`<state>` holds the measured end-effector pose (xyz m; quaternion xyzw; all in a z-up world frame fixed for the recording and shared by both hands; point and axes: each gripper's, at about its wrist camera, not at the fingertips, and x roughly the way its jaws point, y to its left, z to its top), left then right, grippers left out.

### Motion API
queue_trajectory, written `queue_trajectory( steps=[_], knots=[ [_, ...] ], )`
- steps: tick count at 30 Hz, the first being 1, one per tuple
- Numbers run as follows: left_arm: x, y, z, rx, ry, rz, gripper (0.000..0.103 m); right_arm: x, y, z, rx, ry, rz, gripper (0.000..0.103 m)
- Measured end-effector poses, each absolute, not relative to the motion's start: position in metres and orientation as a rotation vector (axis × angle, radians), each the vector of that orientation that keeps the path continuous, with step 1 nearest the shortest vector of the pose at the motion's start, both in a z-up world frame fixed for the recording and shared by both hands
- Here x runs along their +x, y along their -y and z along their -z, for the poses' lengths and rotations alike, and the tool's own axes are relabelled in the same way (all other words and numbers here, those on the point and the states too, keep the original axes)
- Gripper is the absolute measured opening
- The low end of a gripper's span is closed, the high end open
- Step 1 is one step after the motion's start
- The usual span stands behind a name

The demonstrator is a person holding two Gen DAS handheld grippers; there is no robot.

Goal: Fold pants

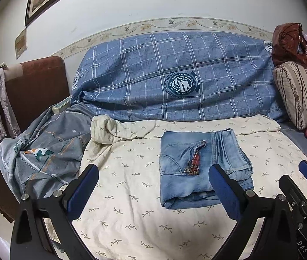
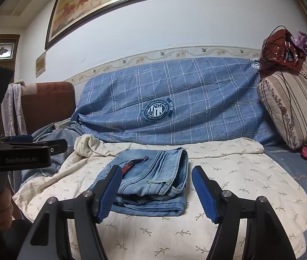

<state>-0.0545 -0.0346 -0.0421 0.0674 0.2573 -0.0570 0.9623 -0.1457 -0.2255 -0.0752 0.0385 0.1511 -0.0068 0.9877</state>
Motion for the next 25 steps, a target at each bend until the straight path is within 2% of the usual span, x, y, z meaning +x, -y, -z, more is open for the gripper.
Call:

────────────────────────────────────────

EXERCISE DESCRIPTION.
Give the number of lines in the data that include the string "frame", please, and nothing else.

RESPONSE BELOW.
2